La nutrizione di precisone e l’economia circolare possono dare un contributo sostanziale alla riduzione dei gas serra, delle sostanze eutrofizzanti come l’azoto, il fosforo e il potassio, pur mantenendo profittevole la produzione di latte e carne da ruminanti. Questi animali, ossia i bovini, le pecore, le capre e le bufale, proprio per l’avere un rumine riescono a valorizzare come nessun altro animale i foraggi e i sottoprodotti dell’agroalimentare.

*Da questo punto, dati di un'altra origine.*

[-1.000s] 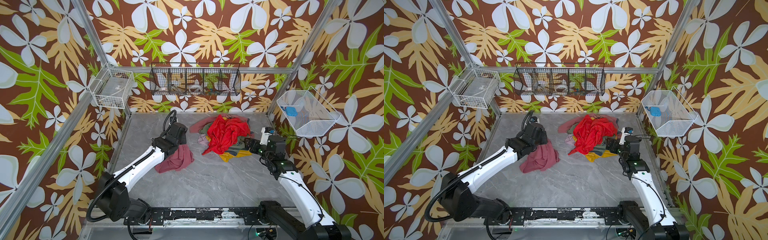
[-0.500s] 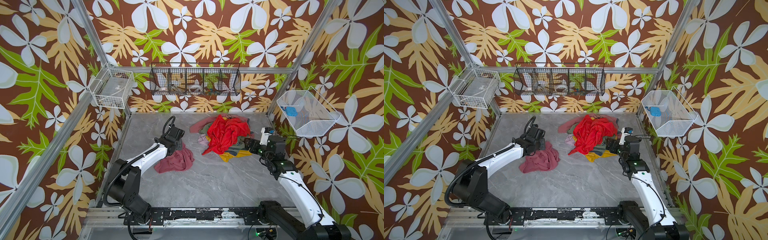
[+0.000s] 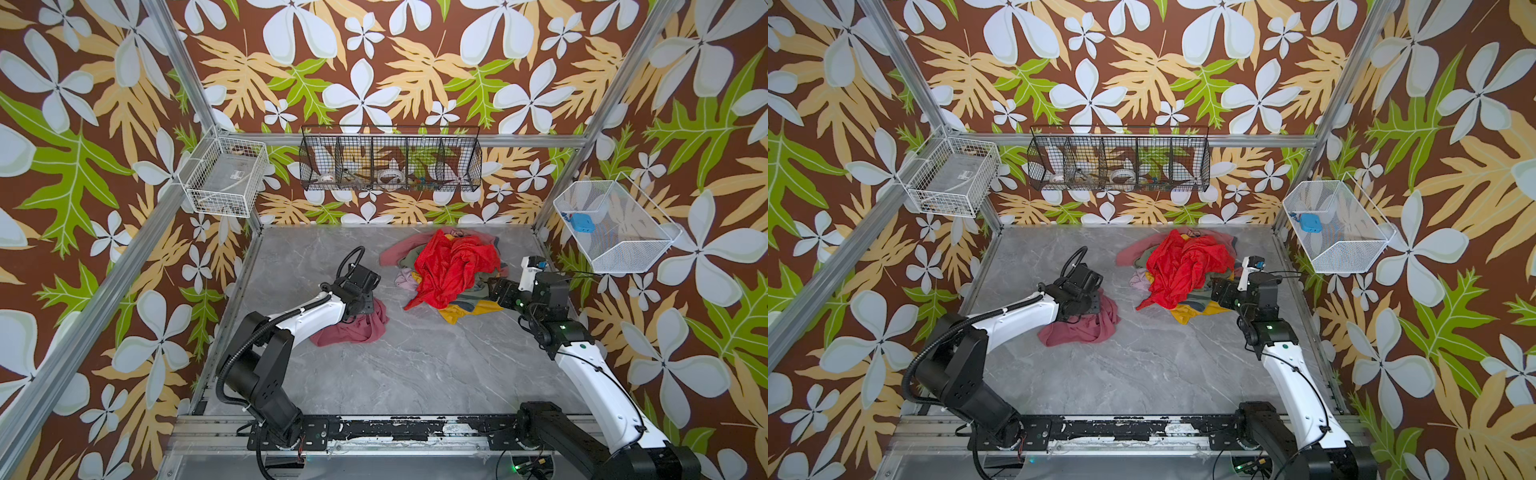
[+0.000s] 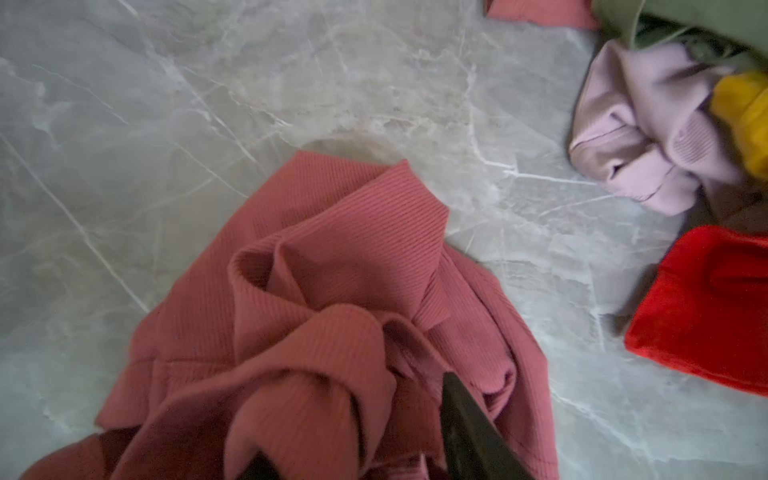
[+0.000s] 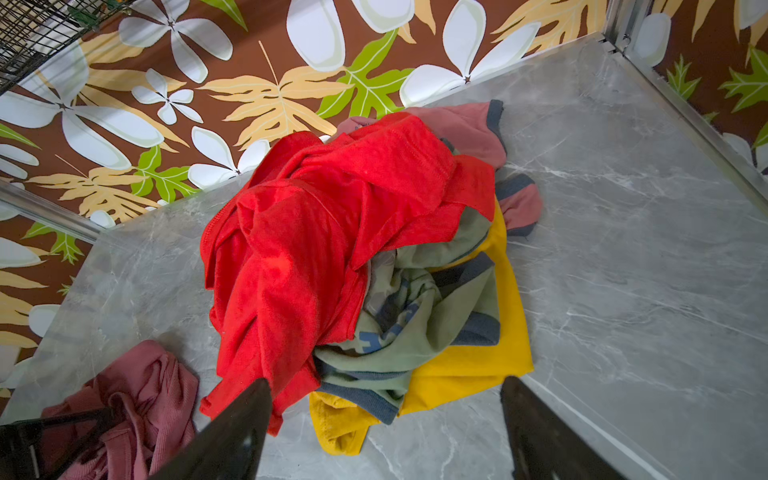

Negli ormai lontani anni ’90, il dipartimento di Animal Science della Cornell University (USA) pubblicò la prima versione del Cornell Net Carbohydrate and Protein System (CNCPS), ovvero una complessa concatenazione di equazioni che di fatto modellizzavano le principali funzioni vitali di una bovina da latte. Da allora, l’evoluzione del CNCPS è stata notevole, anche se quest’ultimo è stato utilizzato maggiormente per migliorare la produzione quanti-qualitativa sia del latte che della carne dei bovini ma anche degli ovini. Non è mai stato fatto un uso del CNCPS per la precision feeding perché fino ad ora non ce ne è stato un vero bisogno. Come avviene per ogni modello matematico, la qualità dei dati che s’inseriscono è determinante per la sua affidabilità nelle previsioni.
Per formulare una dieta che soddisfi a pieno i fabbisogni nutritivi per il mantenimento, la crescita, la lattazione e la riproduzione, il CNCPS ha bisogno di input molto precisi su animali e condizioni d’allevamento, nonché una precisa descrizione della composizione analitica degli alimenti che si vorrebbero impiegare. Errori o superficialità nell’inserimento dei dati alterano profondamente la capacità che ha il CNCPS di calcolare la proteina e l’energia metabolizzabile e il bilanciamento amminoacidico.
La feed library degli alimenti zootecnici a disposizione della versione 6.5 del CNCPS contiene i dettagli analitici di circa 800 alimenti (sia “naturali” che dell’industria) derivanti maggiormente da due laboratori commerciali statunitensi. Pertanto, per aumentare l’efficacia dell’affidabilità del CNCPS è necessario che i nutrizionisti analizzino gli alimenti effettivamente presenti nelle aree dove operano poiché le differenze analitiche, specialmente dei foraggi e di molti sottoprodotti, possono essere profondamente diverse da quelle statunitensi. Ci sono alcuni aspetti dei nutrienti, come il coefficiente di degradazione (Kd) e la composizione amminoacidica, che sono difficilmente analizzabili nei laboratori commerciali per cui, allo stato attuale, si utilizzano quelli della feed library del CNCPS. Tutti gli altri parametri sono analizzabili, in particolare: sostanza secca, proteina grezza, proteina solubile, ammoniaca, ADIP, NDIP, acido acetico, acido propionico, acido butirrico, acido lattico, zuccheri, amido, ADF, NDF, lignina, ceneri, estratto etereo e fibra solubile.
I nutrienti che compongono un alimento possono essere analizzati attraverso la tradizionale “wet chemistry” oppure la spettroscopia nel vicino infrarosso (NIR). La wet chemistry è molto accurata ma molto costosa, per cui viene maggiormente utilizzata per calibrare i NIR o mettere a punto l’analisi di nuovi alimenti o nuovi nutrienti. La tecnica NIR dà oggi l’opportunità di analizzare quasi tutti i nutrienti necessari all’utilizzazione del CNCPS a costi accettabili e con elevata accuratezza.